# Cooking



## jdmart (Oct 20, 2005)

Okay ladies,

I've been scouring this site for almost a year, and have just this women's rv area.









I also read on one of the posts that uneven cooking is a common thing with the ovens in the trailers. On this same post, someone suggested putting a cooking or ceramic stone inside the oven to facilitate the even heat.

Can anyone help us out... what type of tile and where is the best position inside the oven to put it? Do we need a special stone from a kitchen store or can a ceramic floor tile do? We are starting our long awaited season on the 8th and would like to have wonderful oven cooked food.


----------



## huntr70 (Jul 8, 2005)

I don't quite qualify as a lady,







but they just had an episode on RV Today that covered this.

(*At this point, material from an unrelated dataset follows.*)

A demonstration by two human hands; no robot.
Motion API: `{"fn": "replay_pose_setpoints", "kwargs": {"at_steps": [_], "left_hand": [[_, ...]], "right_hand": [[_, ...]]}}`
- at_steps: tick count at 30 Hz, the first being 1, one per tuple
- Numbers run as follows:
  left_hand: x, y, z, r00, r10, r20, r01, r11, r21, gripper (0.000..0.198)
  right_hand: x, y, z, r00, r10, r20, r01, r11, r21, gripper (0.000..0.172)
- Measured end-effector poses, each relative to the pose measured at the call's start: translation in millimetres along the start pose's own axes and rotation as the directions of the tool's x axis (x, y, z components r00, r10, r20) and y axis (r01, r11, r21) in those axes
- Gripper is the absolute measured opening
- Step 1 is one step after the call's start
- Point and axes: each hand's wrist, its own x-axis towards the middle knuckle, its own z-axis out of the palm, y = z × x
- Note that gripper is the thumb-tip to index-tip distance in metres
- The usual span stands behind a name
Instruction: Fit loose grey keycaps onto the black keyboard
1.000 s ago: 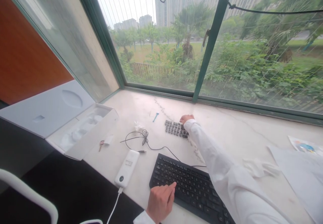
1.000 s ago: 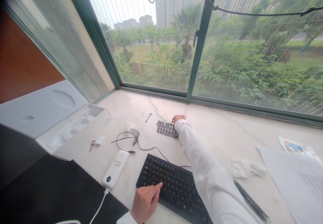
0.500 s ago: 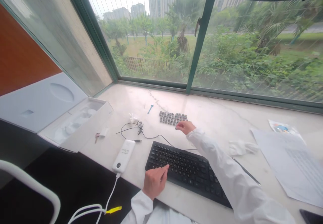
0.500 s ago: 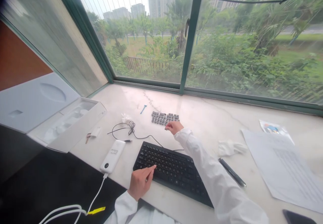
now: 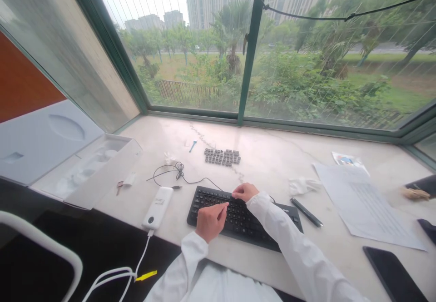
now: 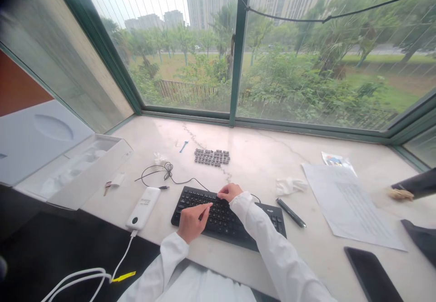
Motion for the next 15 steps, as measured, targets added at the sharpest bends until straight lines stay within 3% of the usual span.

They had used 6 unglazed tiles from a home supply store (Lowes. Home Depot) and laid them in on top of the steel shelf that is between the heat source and the rack.

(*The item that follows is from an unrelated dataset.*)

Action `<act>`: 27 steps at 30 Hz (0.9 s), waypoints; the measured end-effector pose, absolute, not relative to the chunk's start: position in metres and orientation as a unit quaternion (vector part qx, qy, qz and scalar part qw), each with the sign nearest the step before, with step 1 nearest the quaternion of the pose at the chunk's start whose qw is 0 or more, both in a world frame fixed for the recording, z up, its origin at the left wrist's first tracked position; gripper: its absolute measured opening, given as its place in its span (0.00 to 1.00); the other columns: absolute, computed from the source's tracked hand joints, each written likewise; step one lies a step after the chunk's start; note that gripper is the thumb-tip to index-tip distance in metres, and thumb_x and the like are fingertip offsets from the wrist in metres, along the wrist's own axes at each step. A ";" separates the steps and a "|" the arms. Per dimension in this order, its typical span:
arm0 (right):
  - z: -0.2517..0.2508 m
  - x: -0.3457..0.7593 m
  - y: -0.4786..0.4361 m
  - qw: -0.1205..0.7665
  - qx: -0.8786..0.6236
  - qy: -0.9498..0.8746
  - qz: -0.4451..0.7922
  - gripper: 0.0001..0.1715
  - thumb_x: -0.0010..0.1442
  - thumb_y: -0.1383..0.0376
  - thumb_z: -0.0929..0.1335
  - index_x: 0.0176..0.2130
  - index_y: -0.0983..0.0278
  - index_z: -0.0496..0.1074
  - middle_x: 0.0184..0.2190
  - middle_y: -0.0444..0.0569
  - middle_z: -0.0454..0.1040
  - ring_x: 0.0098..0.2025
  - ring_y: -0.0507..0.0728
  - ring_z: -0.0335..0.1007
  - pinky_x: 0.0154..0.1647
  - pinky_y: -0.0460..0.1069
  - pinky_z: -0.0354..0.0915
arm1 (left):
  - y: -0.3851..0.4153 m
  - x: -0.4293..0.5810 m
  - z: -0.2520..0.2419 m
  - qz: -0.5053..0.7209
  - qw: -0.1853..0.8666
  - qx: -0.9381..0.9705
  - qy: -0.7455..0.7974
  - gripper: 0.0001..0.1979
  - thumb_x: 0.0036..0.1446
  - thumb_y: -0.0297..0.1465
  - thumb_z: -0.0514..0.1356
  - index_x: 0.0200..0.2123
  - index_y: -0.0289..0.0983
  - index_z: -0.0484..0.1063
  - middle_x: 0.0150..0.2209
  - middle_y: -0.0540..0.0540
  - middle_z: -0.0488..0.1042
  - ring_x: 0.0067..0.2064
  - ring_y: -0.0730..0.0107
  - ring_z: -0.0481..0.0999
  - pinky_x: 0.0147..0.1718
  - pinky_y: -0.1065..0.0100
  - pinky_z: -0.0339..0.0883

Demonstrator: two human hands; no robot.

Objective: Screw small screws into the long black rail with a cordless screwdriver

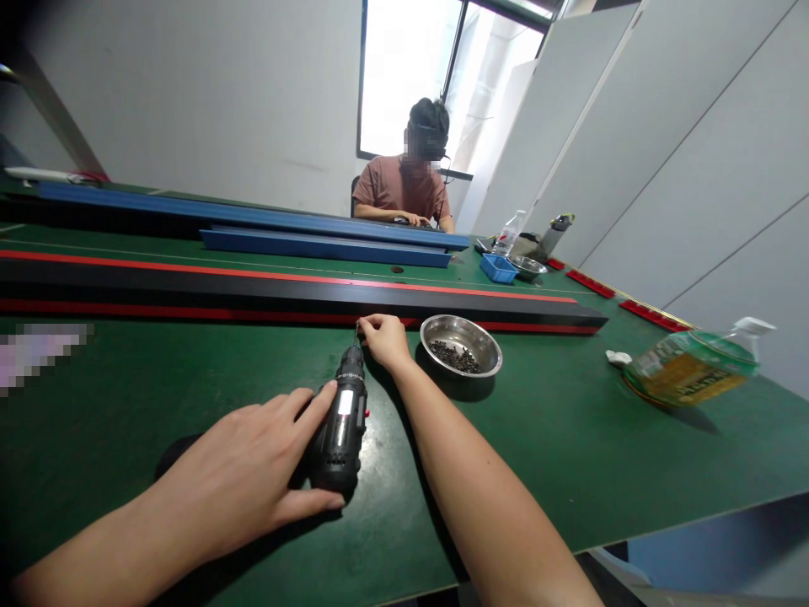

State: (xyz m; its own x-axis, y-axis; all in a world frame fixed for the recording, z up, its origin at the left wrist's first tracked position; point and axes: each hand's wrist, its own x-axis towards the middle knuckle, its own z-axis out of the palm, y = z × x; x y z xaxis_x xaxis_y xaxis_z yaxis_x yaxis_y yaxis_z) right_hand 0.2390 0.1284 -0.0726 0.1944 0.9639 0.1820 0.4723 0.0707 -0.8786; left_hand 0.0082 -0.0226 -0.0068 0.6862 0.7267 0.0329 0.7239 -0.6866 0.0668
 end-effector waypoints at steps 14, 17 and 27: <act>-0.076 0.240 0.130 0.457 -0.616 -0.587 0.258 0.19 0.67 0.57 0.67 0.36 0.66 0.84 0.31 0.49 0.82 0.26 0.52 0.75 0.31 0.45 0.65 | -0.023 0.009 -0.006 0.033 0.030 0.917 0.396 0.52 0.56 0.60 0.61 0.73 0.35 0.54 0.55 0.33 0.75 0.52 0.45 0.77 0.49 0.46 0.75; -0.075 0.241 0.130 0.458 -0.615 -0.586 0.261 0.20 0.67 0.57 0.67 0.36 0.66 0.84 0.30 0.49 0.82 0.26 0.52 0.75 0.31 0.45 0.65 | -0.023 0.009 -0.005 0.031 0.031 0.917 0.396 0.52 0.56 0.60 0.61 0.73 0.35 0.54 0.55 0.33 0.75 0.52 0.45 0.77 0.49 0.46 0.75; -0.076 0.241 0.130 0.481 -0.604 -0.569 0.283 0.23 0.70 0.54 0.65 0.38 0.67 0.83 0.34 0.52 0.83 0.25 0.52 0.74 0.31 0.46 0.67 | -0.024 0.009 -0.007 0.030 0.030 0.916 0.398 0.52 0.56 0.60 0.61 0.74 0.36 0.53 0.55 0.34 0.75 0.52 0.45 0.77 0.50 0.47 0.74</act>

Others have also used the baking stones from Pampered Chef or any other store.

Steve


----------



## mswalt (Sep 14, 2004)

I'm not sure this is as good, but my wife just used a pizza pan to deflect the heat from the burners. Seemed to work fine.

And a whole lot less expensive and less troublesome than curing a stone.

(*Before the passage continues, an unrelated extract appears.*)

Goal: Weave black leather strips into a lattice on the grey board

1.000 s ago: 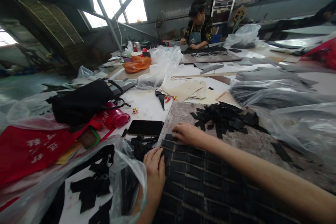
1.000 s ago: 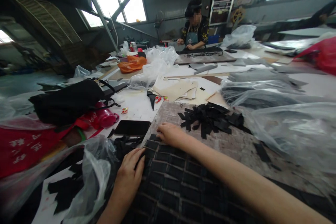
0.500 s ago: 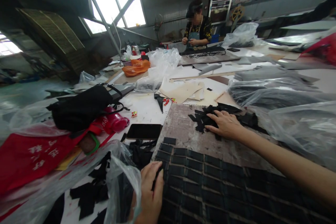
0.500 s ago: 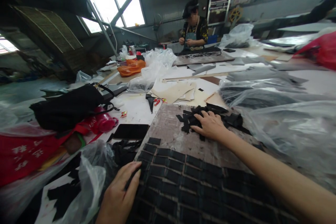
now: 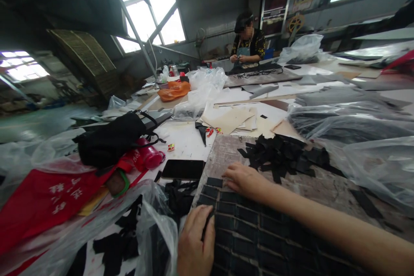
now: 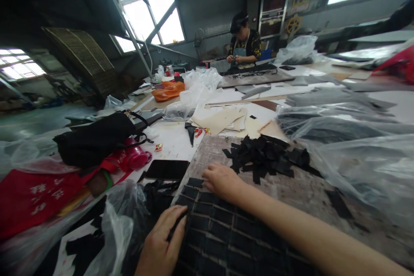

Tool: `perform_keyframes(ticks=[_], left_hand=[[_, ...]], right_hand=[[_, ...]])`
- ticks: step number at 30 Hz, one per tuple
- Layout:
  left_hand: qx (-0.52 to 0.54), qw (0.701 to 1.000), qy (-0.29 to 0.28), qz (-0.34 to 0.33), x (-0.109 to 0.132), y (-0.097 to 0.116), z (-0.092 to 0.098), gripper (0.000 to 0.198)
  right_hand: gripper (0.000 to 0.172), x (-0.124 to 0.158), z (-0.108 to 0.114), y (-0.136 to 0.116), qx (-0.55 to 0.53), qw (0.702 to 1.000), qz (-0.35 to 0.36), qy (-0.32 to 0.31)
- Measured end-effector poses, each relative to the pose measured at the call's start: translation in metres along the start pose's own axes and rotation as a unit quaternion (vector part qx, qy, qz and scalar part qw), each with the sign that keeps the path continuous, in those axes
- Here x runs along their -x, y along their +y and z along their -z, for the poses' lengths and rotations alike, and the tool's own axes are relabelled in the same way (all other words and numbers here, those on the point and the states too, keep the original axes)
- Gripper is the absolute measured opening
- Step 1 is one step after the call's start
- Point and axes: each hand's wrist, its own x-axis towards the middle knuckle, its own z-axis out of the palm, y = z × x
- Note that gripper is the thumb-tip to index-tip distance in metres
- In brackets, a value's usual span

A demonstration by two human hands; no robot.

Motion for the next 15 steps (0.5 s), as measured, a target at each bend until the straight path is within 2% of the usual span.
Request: perform_keyframes(ticks=[3,7,10,15], left_hand=[[0.040,0.999,-0.001,0.023,0.003,-0.001,0.001,0.025],[0.046,0.999,-0.003,0.021,0.006,-0.006,0.002,0.024],[0.014,1.000,-0.007,-0.027,0.005,-0.012,0.001,0.025],[-0.099,0.987,-0.016,-0.129,-0.002,-0.022,0.001,0.027]], right_hand=[[0.015,-0.017,-0.011,-0.013,0.002,1.000,0.001,-0.031],[0.014,-0.023,-0.010,-0.014,0.031,0.998,-0.010,-0.055],[0.018,-0.022,-0.003,-0.017,0.053,0.996,-0.015,-0.070],[0.020,-0.025,-0.003,-0.021,0.012,0.996,-0.077,-0.048]])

OH, BTW, will probably pick up a pizza stone sometime, but in the mean time.....

Mark


----------



## Ghosty (Jan 17, 2005)

All you are really trying to do is convert the stove from a DIRECT heat source to a INDIRECT ... so bascially laying anything on top of the center burner will divert.

Before we put down the pampered chef stone you would put a sheet of cookies in to cook -- the center vertical row would be burnt on the bottom and the outside wall ones would be raw ...


----------



## Moosegut (Sep 24, 2005)

Ghosty said:


> All you are really trying to do is convert the stove from a DIRECT heat source to a INDIRECT ... so bascially laying anything on top of the center burner will divert.
> 
> Before we put down the pampered chef stone you would put a sheet of cookies in to cook -- the center vertical row would be burnt on the bottom and the outside wall ones would be raw ...
> [snapback]117047[/snapback]​


Ya see . . . . I could never tell it wasn't heating properly because that's the way DW bakes at home too.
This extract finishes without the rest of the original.